Task data Block Start

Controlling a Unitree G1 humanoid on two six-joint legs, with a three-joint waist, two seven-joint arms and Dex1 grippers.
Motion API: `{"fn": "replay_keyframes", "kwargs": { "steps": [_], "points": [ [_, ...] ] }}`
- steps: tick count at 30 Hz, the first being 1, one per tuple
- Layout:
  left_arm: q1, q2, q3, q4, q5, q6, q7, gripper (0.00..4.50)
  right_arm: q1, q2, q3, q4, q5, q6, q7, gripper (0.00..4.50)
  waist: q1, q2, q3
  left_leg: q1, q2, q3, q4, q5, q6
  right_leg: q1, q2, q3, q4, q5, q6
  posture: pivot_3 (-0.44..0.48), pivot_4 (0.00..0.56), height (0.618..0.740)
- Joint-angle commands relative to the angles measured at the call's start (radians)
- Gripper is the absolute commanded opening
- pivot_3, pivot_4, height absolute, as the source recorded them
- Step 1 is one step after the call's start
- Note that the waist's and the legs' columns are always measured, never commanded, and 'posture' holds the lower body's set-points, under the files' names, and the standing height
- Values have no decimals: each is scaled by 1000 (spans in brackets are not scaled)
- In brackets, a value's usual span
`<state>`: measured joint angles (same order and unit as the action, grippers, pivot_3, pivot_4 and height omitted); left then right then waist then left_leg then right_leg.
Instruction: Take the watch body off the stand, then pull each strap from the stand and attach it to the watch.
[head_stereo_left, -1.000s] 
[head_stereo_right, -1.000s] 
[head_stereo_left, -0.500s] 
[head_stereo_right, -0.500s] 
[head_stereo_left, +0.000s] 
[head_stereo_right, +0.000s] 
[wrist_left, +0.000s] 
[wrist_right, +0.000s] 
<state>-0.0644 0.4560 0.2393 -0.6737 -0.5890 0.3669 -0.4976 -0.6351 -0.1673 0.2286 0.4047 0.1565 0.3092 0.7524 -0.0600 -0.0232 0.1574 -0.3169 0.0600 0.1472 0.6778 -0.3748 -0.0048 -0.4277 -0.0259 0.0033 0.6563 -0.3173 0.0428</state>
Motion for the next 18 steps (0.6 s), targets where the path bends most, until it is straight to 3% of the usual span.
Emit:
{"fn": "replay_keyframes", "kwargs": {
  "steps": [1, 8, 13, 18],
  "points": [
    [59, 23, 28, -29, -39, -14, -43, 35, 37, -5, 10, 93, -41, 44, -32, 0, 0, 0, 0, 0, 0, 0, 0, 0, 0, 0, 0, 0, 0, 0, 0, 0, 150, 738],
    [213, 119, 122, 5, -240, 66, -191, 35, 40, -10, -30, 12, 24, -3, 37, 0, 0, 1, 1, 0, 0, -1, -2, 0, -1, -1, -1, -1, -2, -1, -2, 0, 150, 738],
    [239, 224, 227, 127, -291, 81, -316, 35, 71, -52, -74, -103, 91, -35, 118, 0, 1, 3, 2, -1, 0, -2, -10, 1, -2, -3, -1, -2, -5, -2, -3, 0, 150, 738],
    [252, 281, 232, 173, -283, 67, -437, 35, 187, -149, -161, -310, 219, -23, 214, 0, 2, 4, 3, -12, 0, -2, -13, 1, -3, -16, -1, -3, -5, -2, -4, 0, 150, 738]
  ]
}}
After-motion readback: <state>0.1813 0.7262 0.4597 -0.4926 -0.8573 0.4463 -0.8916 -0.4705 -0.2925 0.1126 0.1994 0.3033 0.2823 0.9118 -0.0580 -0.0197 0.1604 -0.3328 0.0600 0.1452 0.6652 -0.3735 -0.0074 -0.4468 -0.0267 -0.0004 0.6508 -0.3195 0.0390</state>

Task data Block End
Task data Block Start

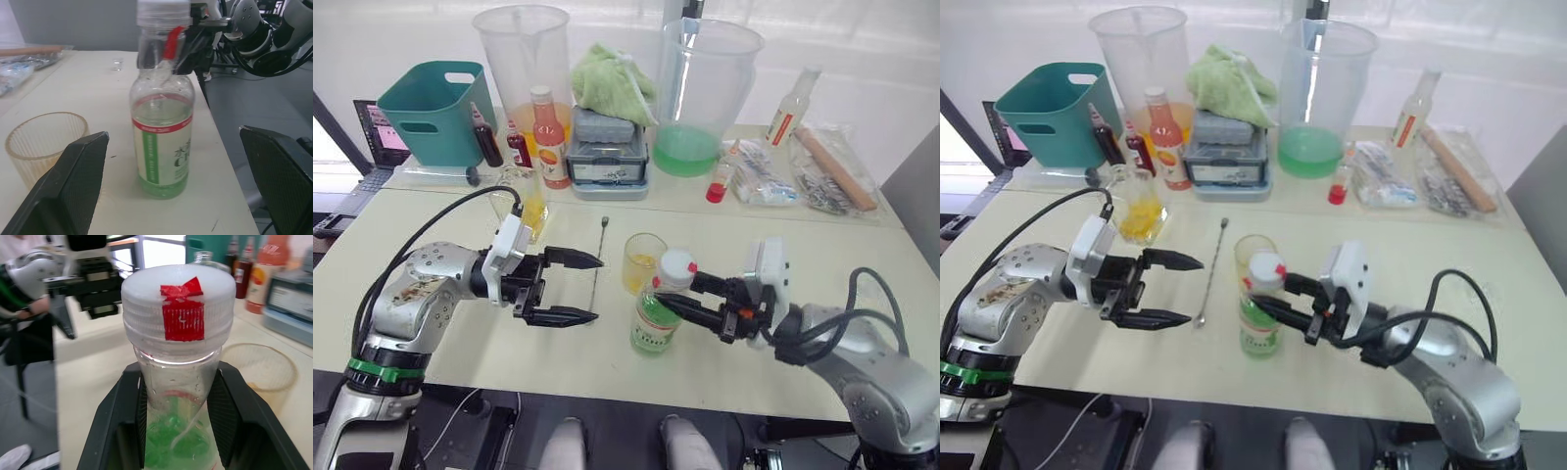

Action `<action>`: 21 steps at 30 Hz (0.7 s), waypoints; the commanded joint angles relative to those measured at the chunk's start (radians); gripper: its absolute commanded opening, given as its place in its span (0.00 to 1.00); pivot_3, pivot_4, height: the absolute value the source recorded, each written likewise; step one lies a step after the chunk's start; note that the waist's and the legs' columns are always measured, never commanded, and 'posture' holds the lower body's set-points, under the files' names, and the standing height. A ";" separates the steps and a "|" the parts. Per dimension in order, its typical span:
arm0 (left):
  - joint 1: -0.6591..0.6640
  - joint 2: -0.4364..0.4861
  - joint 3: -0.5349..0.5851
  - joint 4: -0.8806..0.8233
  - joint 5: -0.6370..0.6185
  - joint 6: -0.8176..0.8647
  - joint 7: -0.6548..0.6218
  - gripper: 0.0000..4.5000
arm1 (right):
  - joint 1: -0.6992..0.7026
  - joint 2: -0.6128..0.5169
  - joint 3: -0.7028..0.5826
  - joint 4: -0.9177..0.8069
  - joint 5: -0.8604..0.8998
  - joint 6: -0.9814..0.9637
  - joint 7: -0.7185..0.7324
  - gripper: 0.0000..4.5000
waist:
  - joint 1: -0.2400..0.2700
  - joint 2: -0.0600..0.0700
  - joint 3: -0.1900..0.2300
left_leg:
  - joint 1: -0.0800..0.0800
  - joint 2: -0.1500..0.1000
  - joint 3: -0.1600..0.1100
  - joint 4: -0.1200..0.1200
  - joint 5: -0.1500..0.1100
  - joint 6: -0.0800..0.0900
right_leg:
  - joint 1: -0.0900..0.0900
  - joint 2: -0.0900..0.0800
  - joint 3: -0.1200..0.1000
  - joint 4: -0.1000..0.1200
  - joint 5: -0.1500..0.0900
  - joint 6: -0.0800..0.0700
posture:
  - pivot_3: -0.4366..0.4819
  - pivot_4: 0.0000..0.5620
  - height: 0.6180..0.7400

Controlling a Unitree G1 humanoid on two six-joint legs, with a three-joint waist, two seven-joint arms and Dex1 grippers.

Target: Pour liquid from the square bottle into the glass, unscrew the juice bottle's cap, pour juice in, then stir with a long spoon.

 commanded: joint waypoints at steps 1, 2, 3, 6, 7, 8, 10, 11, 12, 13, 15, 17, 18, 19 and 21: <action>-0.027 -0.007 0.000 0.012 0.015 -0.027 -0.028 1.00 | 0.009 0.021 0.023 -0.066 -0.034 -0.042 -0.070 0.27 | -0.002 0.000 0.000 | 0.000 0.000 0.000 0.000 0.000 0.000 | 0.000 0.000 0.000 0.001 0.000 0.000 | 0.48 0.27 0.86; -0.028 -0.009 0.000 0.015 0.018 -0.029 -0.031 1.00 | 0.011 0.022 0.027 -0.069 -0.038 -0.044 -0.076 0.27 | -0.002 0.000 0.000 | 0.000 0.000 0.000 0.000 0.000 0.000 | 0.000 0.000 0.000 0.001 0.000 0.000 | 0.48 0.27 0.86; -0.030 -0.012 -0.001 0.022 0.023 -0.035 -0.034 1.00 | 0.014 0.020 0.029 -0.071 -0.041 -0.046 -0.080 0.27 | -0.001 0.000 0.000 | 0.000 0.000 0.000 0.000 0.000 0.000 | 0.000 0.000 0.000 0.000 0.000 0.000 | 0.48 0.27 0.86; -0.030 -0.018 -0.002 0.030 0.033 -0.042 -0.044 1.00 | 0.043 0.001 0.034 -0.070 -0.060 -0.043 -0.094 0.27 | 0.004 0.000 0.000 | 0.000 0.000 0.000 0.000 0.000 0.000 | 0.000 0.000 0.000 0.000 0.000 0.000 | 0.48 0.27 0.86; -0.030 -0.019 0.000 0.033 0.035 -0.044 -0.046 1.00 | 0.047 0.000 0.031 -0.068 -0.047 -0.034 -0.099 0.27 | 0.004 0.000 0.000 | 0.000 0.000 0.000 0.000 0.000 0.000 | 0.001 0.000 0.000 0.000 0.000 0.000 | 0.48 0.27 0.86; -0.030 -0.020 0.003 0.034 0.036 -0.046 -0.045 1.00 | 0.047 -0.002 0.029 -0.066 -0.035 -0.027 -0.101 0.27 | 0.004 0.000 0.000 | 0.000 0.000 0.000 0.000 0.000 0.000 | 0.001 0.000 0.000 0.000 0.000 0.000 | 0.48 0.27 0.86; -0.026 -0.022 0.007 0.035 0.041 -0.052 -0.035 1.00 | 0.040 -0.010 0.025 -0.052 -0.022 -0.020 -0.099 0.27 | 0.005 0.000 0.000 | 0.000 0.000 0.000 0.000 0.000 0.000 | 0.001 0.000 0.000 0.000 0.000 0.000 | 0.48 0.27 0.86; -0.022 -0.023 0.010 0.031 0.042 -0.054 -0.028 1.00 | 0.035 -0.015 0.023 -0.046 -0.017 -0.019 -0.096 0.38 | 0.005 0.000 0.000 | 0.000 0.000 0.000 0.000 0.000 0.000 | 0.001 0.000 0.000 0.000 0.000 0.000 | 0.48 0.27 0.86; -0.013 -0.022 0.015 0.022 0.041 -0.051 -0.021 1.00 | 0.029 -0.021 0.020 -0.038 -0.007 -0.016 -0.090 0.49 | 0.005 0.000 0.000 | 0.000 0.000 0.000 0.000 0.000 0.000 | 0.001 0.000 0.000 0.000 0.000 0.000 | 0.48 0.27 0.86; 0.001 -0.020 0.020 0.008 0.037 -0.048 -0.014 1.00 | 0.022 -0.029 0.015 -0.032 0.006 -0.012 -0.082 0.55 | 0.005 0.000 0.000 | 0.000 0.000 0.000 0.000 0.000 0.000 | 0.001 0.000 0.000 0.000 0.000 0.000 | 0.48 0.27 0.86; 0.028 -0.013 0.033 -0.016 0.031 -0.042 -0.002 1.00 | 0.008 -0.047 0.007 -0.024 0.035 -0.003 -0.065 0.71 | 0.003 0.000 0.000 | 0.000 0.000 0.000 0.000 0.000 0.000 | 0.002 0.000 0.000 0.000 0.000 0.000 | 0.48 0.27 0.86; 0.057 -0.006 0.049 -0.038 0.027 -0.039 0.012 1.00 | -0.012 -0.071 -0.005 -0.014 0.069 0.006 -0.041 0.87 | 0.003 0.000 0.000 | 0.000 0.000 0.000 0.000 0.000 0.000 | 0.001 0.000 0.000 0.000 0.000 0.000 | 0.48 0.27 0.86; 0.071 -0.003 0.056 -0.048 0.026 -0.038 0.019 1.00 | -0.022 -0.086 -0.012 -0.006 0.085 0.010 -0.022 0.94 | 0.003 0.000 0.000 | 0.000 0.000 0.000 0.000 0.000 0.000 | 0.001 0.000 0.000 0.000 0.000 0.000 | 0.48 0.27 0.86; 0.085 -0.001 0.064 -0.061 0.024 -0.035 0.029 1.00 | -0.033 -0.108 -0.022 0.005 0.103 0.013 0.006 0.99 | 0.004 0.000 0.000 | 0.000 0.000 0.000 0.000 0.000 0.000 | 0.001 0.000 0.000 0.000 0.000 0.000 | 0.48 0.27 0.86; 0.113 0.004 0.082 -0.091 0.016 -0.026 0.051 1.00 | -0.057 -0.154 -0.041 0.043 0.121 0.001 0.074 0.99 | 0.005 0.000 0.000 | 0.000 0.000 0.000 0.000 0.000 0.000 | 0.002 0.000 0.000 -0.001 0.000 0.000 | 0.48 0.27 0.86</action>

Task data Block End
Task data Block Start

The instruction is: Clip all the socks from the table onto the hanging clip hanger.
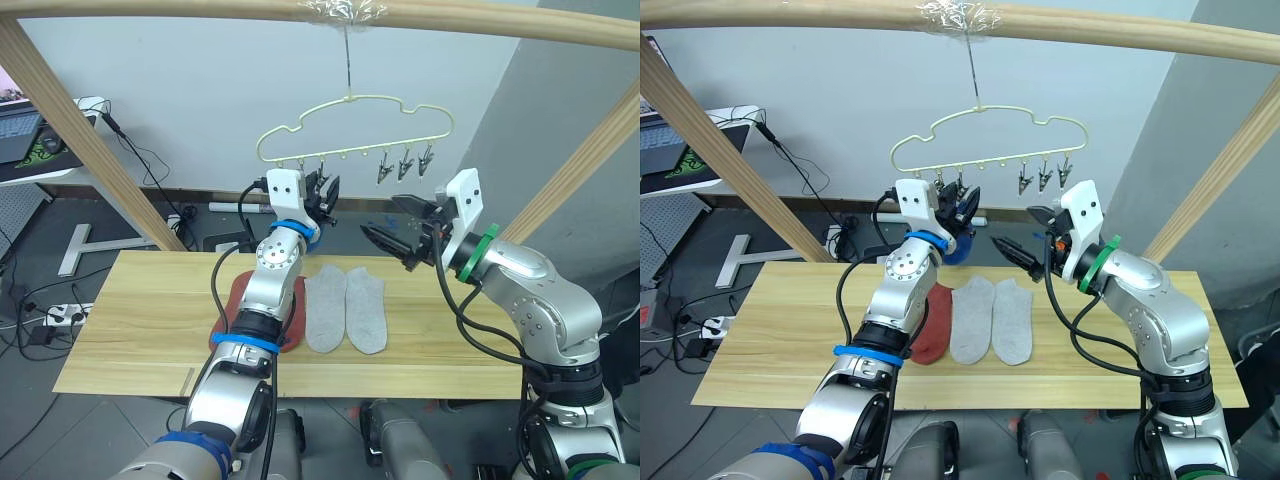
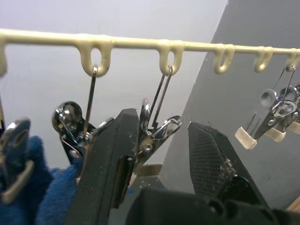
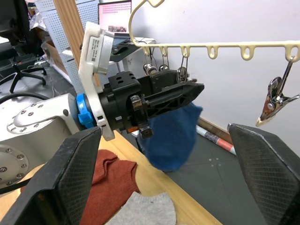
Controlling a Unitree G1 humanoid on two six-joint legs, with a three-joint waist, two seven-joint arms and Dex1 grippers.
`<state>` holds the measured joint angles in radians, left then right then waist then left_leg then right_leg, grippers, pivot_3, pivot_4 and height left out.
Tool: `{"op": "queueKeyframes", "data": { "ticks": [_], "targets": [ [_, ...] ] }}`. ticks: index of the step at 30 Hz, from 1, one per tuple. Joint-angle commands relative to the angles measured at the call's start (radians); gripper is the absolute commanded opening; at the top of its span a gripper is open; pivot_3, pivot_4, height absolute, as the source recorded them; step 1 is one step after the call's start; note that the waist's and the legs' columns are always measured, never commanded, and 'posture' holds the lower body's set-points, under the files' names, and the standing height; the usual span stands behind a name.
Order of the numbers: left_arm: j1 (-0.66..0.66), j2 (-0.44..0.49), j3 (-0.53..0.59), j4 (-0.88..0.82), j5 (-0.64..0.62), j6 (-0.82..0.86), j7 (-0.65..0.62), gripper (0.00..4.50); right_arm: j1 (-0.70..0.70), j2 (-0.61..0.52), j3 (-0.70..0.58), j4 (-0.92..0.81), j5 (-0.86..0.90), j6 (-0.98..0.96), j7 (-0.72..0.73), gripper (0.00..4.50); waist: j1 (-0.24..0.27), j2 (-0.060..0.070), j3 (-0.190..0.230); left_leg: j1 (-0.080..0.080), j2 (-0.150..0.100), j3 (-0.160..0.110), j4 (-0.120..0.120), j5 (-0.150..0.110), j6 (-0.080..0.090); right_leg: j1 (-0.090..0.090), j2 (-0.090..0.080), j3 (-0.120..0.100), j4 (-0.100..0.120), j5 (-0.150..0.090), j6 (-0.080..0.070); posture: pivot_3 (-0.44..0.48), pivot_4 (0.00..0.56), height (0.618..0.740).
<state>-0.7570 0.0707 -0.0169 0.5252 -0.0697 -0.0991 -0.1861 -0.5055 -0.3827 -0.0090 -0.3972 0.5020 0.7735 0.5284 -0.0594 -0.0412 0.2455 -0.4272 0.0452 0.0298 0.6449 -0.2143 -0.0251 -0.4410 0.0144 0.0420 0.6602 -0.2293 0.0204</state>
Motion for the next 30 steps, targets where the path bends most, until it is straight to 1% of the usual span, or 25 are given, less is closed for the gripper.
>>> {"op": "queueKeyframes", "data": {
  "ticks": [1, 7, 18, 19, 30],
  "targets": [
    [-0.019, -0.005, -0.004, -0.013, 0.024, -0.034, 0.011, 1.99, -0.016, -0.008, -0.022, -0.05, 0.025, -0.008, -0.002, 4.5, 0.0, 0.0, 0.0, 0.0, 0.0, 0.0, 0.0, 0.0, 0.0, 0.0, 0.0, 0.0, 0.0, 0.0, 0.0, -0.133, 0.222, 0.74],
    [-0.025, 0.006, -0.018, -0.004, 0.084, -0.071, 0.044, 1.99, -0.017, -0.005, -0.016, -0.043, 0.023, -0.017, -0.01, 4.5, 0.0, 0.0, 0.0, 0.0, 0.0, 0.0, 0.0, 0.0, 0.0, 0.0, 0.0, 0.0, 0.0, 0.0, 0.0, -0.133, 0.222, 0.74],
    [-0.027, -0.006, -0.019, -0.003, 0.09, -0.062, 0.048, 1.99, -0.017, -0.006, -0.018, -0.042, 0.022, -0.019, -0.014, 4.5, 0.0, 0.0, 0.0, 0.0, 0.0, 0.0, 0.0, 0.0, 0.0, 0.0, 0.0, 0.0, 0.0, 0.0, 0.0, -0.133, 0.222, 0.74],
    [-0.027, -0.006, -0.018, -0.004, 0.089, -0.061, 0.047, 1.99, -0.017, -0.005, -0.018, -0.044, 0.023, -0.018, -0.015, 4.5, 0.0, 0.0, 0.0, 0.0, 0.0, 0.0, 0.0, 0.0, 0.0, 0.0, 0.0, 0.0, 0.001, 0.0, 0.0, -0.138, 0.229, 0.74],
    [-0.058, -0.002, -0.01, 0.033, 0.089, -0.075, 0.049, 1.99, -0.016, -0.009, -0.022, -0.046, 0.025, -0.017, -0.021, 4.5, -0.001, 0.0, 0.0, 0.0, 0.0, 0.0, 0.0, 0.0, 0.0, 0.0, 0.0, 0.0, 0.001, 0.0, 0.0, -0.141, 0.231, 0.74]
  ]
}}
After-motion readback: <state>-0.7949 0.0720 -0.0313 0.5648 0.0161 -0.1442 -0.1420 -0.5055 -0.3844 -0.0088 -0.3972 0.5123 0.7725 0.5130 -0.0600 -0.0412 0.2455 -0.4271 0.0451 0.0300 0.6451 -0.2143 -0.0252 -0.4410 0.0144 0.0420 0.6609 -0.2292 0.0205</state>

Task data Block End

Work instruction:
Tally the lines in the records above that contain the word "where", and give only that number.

Finished task:
2